Autopilot lets you register devices in Intune directly when you use it to buy new hardware. With Autopilot, employees can unbox their new devices, log into their Microsoft account and have a fully setup device. Intune syncs with Autopilot and will push updates and configurations to the devices.

How does Intune communicate with devices? ›

Users "enroll" their devices, and use certificates to communicate with Intune. As an IT administrator, you push apps on devices, restrict devices to a specific operating system, block personal devices, and more. If a device is ever lost or stolen, you can also remove all data from the device.

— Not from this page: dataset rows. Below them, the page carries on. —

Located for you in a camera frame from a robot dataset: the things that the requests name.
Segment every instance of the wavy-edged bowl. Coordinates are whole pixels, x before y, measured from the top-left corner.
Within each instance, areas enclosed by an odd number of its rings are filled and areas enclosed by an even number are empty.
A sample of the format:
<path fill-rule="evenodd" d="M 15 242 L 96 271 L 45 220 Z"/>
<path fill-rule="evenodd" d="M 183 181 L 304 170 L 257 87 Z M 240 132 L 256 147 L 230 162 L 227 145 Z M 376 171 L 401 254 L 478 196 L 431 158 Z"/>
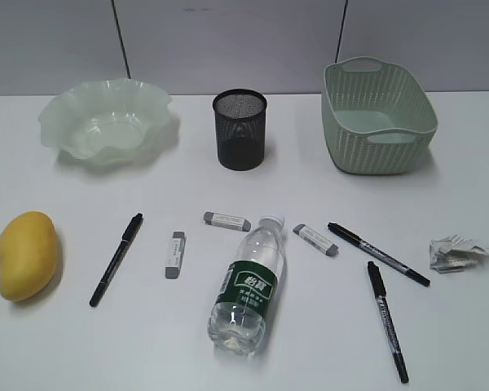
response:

1. S01E02 - Setting up Windows Autopilot with Microsoft Intune - (I.T)
(Intune Training)
2. How To Set Up Windows Autopilot in Microsoft Intune
(Harry Lowton)
3. Enroll Windows 10 devices into Microsoft Intune using Windows Autopilot | #studywithpeter
(Peter Kay)
4. Real World Management of Devices with Microsoft Intune and Azure Active Directory | Demo Heavy
5. Modern Windows 10 management strategies, using Configuration Manager and Microsoft Intune
(Microsoft Mechanics)
6. S01E05 - Configuring Windows Update for Business in Microsoft Intune - (I.T)
(Intune Training)
Top Articles
Latest Posts
Article information

Author: Ouida Strosin DO

Last Updated: 03/27/2023

Views: 6204

Rating: 4.6 / 5 (76 voted)

Reviews: 91% of readers found this page helpful

Author information

Name: Ouida Strosin DO

Birthday: 1995-04-27

Address: Suite 927 930 Kilback Radial, Candidaville, TN 87795

Phone: +8561498978366

Job: Legacy Manufacturing Specialist

Hobby: Singing, Mountain biking, Water sports, Water sports, Taxidermy, Polo, Pet

Introduction: My name is Ouida Strosin DO, I am a precious, combative, spotless, modern, spotless, beautiful, precious person who loves writing and wants to share my knowledge and understanding with you.